Réfugié à l’étranger, le président du Mouvement pour la Solidarité et la Démocratie, Alexis Sinduhije, réagit aux assassinats des membres de son parti et évoque son retour au pays.
Alexis Sinduhije, vous êtes loin aujourd’hui. Comment vivez-vous les nouvelles des assassinats, notamment ceux des militants du MSD ?
Dans une immense douleur bien sûr. Surtout quand je sais que le gouvernement organise ces assassinats avec des moyens, en principe, destinés à protéger le peuple. Nous sommes bien au courant qu’ils ont dressé des listes des militants à tuer et la réunion qui a décidé ce bain de sang s’est tenue sous la présidence d’un colonel de la documentation. C’est angoissant et difficile pour nous mais ça se gère. Il faut résister, c’est ce qu’on fait chaque jour et tous ensemble avec les Burundais nous y arriverons.
Est-ce que des fois vous ne vous sentez pas coupable d’être parti? Si c’était à refaire vous referez le même choix ?
L’exil n’est jamais volontaire. Il y a toujours une dimension de contrainte réelle, supposée ou psychologique. Le seul remord que j’ai et qui me ronge sans répit, c’est l’emprisonnement des membres du parti, des amis et des collaborateurs… Je pense qu’ils paient pour moi et ceci me rend furieux.
Mais pour vous personnellement l’exil était le seul choix ?

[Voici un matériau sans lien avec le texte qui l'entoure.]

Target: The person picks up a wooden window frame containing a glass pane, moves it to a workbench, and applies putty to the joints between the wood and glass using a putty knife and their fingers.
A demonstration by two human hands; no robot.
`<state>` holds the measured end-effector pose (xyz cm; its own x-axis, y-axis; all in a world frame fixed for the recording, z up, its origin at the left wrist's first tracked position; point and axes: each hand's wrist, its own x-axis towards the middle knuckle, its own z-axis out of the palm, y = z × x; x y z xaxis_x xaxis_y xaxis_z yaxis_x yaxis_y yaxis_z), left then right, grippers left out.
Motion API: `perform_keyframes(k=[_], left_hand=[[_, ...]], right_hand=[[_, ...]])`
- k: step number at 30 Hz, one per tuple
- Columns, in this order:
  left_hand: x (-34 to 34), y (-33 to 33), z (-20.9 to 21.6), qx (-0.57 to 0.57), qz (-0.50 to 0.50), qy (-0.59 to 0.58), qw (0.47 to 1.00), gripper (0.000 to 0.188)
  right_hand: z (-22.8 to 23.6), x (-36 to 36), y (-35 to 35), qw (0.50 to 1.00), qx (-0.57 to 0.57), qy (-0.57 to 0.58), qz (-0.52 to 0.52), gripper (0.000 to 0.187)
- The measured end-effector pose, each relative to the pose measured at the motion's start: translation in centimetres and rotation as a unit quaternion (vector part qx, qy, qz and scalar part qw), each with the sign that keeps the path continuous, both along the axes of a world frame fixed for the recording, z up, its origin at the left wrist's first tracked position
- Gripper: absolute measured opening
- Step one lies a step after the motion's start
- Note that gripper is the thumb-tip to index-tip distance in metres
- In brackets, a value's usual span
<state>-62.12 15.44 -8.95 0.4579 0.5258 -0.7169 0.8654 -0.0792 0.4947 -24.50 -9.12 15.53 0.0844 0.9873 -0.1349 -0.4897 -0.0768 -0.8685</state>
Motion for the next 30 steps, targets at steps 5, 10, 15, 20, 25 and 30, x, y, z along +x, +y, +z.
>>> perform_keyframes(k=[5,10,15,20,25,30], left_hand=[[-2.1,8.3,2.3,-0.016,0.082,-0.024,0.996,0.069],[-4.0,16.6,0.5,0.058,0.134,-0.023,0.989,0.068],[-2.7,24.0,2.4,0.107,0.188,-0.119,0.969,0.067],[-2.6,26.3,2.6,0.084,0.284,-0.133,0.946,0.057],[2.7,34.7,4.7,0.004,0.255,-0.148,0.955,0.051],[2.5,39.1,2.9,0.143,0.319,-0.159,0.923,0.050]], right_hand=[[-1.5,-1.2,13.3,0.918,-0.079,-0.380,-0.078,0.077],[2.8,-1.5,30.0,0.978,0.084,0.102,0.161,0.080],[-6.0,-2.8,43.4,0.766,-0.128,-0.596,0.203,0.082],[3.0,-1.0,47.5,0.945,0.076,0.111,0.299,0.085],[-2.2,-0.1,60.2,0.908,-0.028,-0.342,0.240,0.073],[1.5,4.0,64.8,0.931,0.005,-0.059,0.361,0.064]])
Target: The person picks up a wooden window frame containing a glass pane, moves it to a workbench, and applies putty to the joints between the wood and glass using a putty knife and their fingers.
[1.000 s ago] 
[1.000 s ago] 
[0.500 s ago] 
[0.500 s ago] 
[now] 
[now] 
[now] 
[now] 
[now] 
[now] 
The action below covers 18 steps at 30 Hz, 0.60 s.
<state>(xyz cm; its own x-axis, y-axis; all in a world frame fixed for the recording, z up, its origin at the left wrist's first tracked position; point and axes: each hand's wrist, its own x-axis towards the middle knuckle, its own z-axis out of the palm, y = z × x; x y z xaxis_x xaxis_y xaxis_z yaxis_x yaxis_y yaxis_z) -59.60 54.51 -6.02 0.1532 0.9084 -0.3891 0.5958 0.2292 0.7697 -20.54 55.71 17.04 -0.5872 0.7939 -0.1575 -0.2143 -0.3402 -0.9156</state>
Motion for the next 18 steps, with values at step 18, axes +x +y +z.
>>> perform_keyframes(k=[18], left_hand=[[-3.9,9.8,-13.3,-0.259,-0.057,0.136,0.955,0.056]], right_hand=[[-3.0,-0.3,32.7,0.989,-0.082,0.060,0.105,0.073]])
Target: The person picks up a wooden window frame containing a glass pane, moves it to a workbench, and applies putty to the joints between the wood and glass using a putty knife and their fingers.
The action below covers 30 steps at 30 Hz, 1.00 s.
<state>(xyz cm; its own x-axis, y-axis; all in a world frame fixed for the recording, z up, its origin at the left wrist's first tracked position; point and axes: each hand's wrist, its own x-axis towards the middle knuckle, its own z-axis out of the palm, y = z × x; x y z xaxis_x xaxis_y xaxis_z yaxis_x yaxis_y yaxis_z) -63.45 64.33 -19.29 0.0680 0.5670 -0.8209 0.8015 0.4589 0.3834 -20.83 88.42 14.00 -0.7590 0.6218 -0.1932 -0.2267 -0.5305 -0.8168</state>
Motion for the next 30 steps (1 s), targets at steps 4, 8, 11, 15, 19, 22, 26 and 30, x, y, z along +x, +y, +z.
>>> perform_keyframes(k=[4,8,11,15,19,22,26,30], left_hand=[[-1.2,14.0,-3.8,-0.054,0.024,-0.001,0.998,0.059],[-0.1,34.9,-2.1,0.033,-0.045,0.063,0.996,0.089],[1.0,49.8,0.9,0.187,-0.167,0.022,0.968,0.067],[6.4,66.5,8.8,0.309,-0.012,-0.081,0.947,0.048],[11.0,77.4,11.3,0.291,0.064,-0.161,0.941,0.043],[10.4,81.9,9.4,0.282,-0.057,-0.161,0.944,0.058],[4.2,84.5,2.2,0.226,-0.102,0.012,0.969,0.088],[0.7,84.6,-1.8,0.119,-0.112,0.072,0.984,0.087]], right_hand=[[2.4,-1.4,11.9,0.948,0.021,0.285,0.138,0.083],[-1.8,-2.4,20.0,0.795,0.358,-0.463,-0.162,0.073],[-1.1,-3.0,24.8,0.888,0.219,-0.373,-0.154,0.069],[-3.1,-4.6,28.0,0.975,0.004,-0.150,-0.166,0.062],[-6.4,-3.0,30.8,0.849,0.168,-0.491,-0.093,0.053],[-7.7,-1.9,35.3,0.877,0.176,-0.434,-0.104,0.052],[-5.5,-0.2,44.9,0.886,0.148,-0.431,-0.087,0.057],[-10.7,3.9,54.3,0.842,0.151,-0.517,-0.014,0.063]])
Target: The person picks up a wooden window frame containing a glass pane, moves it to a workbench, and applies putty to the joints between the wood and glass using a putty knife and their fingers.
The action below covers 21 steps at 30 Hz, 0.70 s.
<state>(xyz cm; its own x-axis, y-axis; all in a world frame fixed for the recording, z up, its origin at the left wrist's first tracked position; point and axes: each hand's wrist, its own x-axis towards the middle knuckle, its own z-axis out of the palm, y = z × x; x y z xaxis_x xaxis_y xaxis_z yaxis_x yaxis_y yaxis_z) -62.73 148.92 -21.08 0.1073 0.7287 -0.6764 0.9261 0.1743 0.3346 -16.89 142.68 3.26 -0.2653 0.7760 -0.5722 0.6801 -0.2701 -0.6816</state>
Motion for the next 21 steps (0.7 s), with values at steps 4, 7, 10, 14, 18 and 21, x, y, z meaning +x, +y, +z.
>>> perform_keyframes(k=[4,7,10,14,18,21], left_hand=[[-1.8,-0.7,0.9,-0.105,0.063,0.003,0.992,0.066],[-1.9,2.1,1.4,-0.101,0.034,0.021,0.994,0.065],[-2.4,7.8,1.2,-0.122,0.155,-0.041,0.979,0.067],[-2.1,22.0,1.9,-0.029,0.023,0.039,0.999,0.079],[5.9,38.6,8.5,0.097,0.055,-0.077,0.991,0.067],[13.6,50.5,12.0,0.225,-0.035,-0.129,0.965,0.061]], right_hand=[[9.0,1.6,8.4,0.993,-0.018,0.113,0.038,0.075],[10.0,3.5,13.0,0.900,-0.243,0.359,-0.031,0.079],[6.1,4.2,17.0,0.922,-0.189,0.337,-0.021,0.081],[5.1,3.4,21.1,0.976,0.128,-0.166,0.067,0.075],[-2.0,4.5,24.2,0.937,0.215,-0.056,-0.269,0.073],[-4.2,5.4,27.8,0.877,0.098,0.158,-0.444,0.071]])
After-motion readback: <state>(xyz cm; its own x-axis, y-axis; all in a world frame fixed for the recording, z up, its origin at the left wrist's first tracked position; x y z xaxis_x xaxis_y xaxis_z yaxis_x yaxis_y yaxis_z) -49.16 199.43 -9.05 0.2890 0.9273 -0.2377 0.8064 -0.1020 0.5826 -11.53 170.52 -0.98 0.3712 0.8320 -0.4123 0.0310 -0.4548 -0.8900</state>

Pour mon cas la contrainte était réelle. Ils ont tenté de me tuer plus de trois fois. Aussi mes collaborateurs m’ont conseillé ou exigé même de partir. Face à la tyrannie tout le monde a dû fuir, je pense à Museveni, à Tambo, à De Gaule, à Kagame (l’enfant des camps des réfugiés), à Karl Marx, à un certain moment, ils ont dû partir pour revenir après.
Aujourd’hui quelle est votre stratégie politique? Pensez-vous à 2015 ?
2015 ne peut pas être dans le schéma des perspectives politiques au Burundi. Les élections des bêtes sauvages, c’est fini ça. A mon humble avis, sauf si il y a miracle, nous sommes embarqués dans un processus révolutionnaire d’au moins 3 ans et donc pas de place pour les élections. J’ignore la forme que cette révolution va prendre mais elle devrait se mener avec gravité et responsabilité car préserver les vies des civiles innocents devra être une nécessité, une exigence même sinon une priorité.
Vous serez impliqué dans cette révolution ?
Je le dis uniquement en tant qu’observateur.
On vous a signalé dans la sous-région… A quand votre retour au Burundi ?
J’ai proposé au président Nkurunziza de sauver le Burundi de la guerre par la dissolution de l’Assemblée Nationale et du Sénat, et l’appel aux élections de mi-mandat. Je l’ai écrit et j’ai distribué partout le document. Cela lui permettrait non seulement de garder le pouvoir mais également de sortir honorablement du conflit. J’imagine qu’il aura la volonté et le bon sens, ce qui est rare, de le comprendre pour prendre une telle décision. A ce moment je vais alors rentrer.
Si on vous demandait votre plus grand rêve aujourd’hui ?
Mon rêve est que le peuple burundais arrive à manger trois fois par jour.